• Data records
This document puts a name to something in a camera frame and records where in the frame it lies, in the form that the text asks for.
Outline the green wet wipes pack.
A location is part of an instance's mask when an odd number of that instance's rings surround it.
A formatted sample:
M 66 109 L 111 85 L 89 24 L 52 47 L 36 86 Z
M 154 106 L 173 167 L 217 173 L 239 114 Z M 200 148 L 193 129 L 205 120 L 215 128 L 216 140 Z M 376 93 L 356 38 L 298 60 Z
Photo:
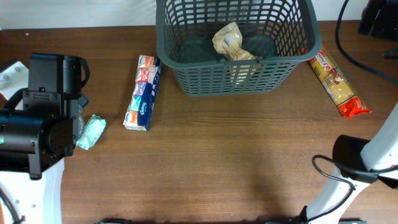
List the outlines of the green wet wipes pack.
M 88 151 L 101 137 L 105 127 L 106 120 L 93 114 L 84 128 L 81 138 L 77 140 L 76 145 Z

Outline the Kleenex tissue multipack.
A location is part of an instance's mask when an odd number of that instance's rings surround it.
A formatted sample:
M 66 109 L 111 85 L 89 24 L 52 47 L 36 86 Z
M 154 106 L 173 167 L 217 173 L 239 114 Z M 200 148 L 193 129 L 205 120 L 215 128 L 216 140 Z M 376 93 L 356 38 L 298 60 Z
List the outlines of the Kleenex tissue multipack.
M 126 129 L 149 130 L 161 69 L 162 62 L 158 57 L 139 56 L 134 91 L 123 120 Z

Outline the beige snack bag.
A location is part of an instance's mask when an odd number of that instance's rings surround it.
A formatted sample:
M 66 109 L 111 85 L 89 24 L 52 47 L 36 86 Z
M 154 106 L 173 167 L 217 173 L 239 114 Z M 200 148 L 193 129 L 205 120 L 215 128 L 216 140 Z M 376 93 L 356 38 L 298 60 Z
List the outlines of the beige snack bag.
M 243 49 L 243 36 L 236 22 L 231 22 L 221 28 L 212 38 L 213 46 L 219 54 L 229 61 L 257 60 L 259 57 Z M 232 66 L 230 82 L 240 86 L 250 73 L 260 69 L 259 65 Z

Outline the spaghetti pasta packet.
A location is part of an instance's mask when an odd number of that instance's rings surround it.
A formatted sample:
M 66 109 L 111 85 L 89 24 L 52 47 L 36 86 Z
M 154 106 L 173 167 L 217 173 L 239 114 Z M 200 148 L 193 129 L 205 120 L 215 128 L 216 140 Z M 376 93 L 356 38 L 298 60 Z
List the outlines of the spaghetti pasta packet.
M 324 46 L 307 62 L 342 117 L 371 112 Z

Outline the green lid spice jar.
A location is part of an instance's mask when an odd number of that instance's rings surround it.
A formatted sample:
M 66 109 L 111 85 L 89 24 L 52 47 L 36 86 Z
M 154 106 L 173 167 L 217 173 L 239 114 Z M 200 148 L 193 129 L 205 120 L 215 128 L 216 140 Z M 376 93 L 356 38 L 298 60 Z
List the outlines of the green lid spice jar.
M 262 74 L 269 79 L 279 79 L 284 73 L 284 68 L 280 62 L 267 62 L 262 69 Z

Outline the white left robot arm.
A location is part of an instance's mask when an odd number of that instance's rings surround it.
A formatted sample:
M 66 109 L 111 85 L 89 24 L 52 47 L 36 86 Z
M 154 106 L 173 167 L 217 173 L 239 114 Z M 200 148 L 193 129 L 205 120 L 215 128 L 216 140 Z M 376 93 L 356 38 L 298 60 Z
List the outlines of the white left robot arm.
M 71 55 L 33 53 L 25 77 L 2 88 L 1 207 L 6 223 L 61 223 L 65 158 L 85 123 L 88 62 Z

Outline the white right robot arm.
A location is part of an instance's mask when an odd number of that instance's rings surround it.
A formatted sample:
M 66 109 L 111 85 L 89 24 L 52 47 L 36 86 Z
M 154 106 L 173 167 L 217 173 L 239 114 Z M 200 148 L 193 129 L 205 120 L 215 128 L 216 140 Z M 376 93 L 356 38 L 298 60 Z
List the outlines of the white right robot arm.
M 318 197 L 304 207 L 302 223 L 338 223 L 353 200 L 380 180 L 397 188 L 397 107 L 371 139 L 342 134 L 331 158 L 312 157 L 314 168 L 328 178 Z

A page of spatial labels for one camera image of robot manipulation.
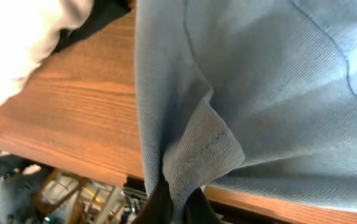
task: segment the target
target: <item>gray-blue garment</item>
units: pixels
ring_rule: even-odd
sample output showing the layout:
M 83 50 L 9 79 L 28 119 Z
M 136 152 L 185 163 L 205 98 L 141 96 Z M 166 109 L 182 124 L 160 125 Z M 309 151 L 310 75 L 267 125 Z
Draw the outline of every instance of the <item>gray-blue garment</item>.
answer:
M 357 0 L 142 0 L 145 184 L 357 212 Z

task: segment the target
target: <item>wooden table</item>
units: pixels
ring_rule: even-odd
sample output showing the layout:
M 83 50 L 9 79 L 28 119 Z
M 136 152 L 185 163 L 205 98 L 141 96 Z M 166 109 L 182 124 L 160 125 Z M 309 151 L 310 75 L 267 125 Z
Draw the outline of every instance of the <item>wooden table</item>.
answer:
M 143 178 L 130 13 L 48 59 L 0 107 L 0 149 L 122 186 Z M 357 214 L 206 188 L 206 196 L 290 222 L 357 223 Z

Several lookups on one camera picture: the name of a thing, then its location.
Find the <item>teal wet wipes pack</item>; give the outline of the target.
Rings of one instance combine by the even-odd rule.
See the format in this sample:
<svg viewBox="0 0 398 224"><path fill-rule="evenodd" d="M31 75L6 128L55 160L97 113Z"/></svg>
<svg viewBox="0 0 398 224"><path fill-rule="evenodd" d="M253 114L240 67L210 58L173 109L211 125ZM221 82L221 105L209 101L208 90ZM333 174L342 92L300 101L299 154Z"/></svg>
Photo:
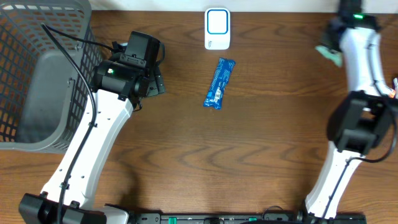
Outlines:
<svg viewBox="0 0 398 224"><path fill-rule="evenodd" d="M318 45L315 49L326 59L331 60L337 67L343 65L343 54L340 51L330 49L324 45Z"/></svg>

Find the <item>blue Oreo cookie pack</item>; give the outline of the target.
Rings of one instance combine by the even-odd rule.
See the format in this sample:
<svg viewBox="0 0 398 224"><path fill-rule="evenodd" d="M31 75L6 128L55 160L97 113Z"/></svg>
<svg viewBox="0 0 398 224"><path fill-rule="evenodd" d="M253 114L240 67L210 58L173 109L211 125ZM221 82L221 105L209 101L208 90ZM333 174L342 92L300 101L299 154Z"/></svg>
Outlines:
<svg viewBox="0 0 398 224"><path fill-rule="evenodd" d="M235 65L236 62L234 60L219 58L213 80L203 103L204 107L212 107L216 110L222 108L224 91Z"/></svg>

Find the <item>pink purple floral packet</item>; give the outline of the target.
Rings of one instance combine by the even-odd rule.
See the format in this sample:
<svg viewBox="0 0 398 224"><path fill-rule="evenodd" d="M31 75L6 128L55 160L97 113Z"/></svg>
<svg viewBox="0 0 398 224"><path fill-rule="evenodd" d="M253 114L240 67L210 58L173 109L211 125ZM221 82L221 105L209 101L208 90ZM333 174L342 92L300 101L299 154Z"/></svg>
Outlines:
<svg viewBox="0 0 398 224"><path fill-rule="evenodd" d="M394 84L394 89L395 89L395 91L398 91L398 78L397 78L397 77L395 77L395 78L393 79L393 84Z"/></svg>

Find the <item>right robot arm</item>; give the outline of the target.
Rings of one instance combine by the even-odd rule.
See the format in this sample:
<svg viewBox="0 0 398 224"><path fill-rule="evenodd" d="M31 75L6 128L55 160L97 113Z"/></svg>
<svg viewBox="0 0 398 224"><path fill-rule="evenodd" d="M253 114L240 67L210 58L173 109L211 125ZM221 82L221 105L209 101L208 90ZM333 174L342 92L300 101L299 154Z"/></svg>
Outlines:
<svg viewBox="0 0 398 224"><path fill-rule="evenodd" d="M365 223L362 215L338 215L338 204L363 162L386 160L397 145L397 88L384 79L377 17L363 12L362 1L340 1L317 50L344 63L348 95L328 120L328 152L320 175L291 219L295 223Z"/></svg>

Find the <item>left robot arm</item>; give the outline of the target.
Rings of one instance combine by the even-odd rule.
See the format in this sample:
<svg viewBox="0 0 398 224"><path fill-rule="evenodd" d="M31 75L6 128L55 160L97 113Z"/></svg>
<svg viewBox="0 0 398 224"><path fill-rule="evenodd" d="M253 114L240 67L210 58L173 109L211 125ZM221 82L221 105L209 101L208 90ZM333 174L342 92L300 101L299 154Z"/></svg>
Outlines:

• Exercise description
Lines of the listing above that include the string "target" should each be copied.

• Response to this task
task: segment the target
target: <item>gray-blue garment</item>
task: segment the target
target: <item>wooden table</item>
Find the <item>teal wet wipes pack</item>; give the outline of the target.
Find the <item>blue Oreo cookie pack</item>; give the outline of the target.
Find the <item>pink purple floral packet</item>; give the outline of the target.
Find the <item>right robot arm</item>; give the outline of the target.
Find the <item>left robot arm</item>; give the outline of the target.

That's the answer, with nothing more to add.